Recorded data:

>>>>

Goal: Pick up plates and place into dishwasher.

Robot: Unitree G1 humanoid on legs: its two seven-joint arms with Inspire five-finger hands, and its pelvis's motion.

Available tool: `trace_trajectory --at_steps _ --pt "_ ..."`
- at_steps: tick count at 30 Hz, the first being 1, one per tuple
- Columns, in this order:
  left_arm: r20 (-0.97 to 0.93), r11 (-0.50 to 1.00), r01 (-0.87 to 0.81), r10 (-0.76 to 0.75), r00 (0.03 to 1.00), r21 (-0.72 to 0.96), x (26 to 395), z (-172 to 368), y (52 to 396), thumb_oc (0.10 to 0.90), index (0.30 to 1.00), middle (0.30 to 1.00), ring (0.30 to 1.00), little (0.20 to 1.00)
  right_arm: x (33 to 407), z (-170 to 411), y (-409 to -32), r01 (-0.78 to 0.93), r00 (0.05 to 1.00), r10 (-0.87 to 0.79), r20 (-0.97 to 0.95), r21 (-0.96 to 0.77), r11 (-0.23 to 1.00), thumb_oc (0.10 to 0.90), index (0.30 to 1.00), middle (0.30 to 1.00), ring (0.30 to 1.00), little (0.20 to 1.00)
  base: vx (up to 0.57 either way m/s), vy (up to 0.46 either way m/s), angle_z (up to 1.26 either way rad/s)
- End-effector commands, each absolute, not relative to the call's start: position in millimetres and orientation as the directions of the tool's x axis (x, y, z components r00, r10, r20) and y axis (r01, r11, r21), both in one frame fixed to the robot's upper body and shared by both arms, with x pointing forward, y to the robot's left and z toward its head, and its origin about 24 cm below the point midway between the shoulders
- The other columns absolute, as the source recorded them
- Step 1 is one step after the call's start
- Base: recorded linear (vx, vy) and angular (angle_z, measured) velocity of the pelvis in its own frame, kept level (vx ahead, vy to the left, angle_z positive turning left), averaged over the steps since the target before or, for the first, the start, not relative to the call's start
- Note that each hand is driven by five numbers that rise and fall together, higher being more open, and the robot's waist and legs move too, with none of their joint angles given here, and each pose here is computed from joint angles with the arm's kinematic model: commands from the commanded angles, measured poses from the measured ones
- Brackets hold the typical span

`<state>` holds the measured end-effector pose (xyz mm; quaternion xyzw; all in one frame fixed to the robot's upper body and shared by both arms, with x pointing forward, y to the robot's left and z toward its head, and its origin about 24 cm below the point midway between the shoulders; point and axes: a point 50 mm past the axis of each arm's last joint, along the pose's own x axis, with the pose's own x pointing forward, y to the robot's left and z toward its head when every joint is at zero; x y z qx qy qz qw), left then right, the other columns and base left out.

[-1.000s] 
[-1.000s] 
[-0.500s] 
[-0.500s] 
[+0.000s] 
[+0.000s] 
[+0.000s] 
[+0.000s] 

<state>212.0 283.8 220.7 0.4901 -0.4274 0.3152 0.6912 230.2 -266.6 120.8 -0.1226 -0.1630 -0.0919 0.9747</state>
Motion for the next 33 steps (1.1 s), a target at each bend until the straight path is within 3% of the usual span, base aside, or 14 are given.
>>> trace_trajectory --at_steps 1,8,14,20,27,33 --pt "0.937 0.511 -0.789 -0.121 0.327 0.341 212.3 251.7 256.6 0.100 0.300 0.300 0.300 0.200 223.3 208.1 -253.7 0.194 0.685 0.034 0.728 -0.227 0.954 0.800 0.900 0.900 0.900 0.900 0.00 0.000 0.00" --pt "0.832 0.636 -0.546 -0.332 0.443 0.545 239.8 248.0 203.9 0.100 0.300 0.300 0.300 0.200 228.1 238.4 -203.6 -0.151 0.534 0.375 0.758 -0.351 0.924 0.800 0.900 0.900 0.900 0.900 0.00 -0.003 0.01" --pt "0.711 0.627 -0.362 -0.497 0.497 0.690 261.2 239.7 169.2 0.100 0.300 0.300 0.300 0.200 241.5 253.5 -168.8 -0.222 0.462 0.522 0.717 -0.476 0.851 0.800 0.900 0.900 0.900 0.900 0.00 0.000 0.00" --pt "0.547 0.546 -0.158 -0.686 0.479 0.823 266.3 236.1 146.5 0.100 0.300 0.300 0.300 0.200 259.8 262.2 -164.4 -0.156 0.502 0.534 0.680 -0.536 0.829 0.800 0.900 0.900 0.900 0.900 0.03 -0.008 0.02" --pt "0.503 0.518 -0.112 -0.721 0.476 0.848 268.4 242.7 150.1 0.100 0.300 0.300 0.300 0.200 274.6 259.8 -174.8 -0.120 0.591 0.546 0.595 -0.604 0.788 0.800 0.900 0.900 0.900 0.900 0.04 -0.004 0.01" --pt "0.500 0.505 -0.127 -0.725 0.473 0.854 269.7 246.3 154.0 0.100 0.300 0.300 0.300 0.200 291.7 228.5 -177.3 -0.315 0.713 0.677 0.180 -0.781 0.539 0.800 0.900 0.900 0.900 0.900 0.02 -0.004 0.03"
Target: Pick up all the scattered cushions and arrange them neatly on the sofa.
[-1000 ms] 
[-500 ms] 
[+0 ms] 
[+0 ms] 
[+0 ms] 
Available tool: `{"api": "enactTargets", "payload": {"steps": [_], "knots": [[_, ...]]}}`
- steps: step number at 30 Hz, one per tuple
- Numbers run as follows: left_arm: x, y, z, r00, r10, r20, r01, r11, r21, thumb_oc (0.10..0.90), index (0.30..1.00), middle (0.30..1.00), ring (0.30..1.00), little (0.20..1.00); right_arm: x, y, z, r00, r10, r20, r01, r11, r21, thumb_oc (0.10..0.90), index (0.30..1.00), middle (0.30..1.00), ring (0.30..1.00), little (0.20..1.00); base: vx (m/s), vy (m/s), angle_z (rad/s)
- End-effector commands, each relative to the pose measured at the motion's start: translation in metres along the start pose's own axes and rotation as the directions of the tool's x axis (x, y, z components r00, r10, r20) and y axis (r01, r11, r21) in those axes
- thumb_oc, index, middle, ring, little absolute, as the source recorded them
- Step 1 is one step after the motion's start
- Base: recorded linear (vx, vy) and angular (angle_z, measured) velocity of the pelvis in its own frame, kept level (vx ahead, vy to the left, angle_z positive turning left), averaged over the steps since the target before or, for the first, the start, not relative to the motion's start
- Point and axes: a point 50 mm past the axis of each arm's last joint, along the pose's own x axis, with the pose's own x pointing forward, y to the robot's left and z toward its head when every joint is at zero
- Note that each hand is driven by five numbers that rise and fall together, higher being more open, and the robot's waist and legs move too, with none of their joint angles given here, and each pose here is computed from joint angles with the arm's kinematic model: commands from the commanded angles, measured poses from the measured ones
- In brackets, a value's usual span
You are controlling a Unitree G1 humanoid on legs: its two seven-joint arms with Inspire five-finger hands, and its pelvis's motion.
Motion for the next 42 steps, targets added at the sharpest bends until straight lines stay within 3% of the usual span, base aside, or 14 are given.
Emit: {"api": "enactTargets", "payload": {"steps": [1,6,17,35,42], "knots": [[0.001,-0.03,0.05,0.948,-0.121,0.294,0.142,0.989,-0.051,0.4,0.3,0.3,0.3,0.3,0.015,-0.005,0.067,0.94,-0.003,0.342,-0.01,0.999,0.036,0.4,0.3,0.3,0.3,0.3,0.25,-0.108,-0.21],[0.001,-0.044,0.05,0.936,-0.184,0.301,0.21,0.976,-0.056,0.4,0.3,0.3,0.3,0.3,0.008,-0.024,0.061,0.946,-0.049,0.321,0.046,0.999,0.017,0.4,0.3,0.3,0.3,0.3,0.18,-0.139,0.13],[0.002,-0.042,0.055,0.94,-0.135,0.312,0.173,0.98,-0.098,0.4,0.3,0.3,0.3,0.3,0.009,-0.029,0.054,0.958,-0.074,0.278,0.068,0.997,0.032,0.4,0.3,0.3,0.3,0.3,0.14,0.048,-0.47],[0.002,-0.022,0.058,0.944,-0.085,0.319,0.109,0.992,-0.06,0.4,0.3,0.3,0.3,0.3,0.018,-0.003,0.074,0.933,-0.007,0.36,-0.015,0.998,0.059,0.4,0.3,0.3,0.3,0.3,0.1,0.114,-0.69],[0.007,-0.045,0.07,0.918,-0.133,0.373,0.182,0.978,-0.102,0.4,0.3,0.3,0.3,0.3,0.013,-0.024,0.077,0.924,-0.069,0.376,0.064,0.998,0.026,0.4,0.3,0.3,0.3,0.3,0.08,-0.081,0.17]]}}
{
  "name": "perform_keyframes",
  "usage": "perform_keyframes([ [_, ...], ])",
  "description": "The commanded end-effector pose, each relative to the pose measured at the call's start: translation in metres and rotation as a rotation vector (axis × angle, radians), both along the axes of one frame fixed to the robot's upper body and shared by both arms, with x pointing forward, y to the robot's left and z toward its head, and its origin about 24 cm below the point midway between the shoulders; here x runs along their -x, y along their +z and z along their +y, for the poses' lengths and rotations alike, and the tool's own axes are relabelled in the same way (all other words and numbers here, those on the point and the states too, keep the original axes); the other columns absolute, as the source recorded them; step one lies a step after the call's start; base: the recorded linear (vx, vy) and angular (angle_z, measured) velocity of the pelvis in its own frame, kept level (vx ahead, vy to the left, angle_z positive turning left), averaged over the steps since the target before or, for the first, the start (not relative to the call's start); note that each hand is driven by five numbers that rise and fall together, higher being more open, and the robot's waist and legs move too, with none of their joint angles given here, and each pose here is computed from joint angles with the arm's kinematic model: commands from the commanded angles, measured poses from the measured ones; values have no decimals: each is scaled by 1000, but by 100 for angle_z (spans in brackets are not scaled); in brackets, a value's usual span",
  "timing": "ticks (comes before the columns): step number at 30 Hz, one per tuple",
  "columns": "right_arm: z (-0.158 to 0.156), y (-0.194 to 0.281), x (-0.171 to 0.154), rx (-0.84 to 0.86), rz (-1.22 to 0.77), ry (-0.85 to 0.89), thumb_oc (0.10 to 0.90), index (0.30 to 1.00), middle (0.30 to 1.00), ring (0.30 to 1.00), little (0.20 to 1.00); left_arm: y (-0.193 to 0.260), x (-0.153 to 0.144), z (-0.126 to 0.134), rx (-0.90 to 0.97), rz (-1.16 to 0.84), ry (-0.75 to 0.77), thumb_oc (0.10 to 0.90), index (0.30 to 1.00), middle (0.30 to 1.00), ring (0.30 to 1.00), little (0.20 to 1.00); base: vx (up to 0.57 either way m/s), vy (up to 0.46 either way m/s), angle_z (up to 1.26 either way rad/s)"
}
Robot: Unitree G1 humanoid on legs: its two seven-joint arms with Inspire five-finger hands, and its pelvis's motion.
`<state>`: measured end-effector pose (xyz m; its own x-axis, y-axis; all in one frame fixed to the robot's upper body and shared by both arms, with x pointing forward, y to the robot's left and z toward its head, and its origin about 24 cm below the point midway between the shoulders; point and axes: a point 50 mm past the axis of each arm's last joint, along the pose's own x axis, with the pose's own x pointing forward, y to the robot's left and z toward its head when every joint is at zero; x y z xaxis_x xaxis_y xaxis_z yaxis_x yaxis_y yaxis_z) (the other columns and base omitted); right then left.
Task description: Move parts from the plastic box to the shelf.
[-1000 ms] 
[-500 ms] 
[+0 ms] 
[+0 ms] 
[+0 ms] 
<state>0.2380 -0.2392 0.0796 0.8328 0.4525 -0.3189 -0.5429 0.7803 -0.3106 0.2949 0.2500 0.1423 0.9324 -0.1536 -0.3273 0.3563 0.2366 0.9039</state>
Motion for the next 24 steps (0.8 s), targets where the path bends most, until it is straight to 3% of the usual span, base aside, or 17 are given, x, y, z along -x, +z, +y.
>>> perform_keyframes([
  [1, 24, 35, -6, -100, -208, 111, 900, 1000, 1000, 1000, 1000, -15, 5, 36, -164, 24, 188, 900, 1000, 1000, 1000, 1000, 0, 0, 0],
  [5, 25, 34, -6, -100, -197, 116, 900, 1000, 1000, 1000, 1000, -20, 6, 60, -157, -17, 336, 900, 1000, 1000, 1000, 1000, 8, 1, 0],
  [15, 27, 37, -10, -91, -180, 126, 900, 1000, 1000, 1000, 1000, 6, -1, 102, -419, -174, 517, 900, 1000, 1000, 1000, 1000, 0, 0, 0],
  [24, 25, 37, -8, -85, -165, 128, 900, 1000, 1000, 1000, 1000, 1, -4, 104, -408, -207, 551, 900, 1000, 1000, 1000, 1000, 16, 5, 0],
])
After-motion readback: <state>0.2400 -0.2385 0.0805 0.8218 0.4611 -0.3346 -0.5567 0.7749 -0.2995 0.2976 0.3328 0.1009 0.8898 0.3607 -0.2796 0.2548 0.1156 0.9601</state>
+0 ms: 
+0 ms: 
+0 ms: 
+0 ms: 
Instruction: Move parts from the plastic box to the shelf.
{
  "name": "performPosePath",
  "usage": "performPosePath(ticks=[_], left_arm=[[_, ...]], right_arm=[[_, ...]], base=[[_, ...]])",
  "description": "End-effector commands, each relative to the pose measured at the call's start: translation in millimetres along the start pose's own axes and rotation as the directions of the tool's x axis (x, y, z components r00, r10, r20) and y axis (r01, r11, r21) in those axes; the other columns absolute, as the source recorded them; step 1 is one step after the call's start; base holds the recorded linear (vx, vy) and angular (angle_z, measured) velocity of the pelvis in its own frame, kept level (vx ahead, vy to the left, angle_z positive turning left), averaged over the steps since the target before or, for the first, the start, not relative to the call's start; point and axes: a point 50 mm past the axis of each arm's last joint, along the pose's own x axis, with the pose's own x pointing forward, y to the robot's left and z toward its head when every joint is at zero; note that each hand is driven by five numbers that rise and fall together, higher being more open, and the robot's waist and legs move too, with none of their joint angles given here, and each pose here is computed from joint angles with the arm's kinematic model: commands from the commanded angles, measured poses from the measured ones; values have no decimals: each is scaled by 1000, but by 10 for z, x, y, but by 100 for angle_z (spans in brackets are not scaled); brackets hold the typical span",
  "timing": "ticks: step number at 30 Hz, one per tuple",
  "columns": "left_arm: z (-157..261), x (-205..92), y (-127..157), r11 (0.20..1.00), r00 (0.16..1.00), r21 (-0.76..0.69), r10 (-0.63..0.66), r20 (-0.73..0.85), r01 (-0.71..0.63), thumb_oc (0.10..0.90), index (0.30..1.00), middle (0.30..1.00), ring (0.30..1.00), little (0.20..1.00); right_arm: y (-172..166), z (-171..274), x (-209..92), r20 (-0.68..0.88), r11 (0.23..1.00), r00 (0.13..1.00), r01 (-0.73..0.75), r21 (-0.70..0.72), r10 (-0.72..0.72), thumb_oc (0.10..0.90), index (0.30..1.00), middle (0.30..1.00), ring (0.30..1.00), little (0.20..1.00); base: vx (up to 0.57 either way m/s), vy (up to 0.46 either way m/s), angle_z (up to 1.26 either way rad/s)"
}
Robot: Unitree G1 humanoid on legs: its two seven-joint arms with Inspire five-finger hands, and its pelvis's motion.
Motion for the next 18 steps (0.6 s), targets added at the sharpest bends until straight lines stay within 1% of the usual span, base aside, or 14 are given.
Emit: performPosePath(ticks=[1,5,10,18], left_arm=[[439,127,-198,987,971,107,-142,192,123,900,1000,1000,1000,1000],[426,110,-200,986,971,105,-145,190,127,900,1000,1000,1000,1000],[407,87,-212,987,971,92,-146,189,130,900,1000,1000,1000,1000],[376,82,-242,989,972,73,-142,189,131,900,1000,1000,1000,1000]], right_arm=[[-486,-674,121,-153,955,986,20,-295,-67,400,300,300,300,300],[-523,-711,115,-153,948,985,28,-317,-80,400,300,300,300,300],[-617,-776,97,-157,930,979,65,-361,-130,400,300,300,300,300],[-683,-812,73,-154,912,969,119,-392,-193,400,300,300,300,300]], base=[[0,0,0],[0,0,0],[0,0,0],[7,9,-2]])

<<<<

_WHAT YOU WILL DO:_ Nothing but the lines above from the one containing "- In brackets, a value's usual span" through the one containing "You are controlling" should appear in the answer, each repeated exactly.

_EXPECTED OUTPUT:_
- In brackets, a value's usual span
You are controlling a Unitree G1 humanoid on legs: its two seven-joint arms with Inspire five-finger hands, and its pelvis's motion.

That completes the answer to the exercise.